## Problem to work on
Return nothing except the lines from the one that contains "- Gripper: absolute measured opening" through the end of the material below, each exactly as given.

## Dataset extract

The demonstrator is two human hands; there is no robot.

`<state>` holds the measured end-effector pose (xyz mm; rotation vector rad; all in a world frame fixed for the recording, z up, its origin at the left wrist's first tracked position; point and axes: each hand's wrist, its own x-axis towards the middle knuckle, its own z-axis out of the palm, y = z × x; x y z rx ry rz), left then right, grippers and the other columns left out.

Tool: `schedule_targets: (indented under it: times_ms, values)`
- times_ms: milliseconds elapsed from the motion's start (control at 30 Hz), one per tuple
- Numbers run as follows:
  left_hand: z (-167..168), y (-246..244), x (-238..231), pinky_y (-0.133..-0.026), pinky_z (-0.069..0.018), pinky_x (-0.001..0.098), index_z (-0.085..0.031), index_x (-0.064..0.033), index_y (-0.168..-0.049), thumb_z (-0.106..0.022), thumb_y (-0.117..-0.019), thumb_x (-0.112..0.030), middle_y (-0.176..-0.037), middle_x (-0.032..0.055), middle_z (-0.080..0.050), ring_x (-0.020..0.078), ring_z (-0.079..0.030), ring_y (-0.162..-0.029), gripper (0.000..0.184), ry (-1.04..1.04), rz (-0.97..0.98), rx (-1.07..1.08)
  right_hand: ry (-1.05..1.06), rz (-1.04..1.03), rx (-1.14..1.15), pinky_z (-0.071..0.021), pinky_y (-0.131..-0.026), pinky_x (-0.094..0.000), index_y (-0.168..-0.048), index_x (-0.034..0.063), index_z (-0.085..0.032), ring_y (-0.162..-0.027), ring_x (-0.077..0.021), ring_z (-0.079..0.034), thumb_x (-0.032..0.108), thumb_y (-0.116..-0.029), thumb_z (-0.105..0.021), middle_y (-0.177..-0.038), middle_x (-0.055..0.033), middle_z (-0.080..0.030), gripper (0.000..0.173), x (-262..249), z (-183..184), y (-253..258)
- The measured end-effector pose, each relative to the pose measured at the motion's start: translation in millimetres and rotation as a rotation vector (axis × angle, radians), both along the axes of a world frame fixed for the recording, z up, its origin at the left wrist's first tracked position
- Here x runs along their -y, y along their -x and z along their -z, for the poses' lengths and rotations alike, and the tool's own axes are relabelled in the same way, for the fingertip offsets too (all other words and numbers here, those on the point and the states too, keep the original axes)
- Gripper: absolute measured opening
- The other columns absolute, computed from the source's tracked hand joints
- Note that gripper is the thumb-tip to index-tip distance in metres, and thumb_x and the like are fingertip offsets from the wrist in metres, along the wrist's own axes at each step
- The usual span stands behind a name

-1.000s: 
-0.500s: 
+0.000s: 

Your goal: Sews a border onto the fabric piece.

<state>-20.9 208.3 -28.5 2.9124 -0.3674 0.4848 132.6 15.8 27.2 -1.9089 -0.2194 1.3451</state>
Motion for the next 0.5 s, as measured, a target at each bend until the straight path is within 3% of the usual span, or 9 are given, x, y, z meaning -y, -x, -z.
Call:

## Answer section
- Gripper: absolute measured opening
- The other columns absolute, computed from the source's tracked hand joints
- Note that gripper is the thumb-tip to index-tip distance in metres, and thumb_x and the like are fingertip offsets from the wrist in metres, along the wrist's own axes at each step
- The usual span stands behind a name

-1.000s: 
-0.500s: 
+0.000s: 

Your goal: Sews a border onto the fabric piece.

<state>-20.9 208.3 -28.5 2.9124 -0.3674 0.4848 132.6 15.8 27.2 -1.9089 -0.2194 1.3451</state>
Motion for the next 0.5 s, as measured, a target at each bend until the straight path is within 3% of the usual span, or 9 are given, x, y, z meaning -y, -x, -z.
Call:

The exercise has been completed.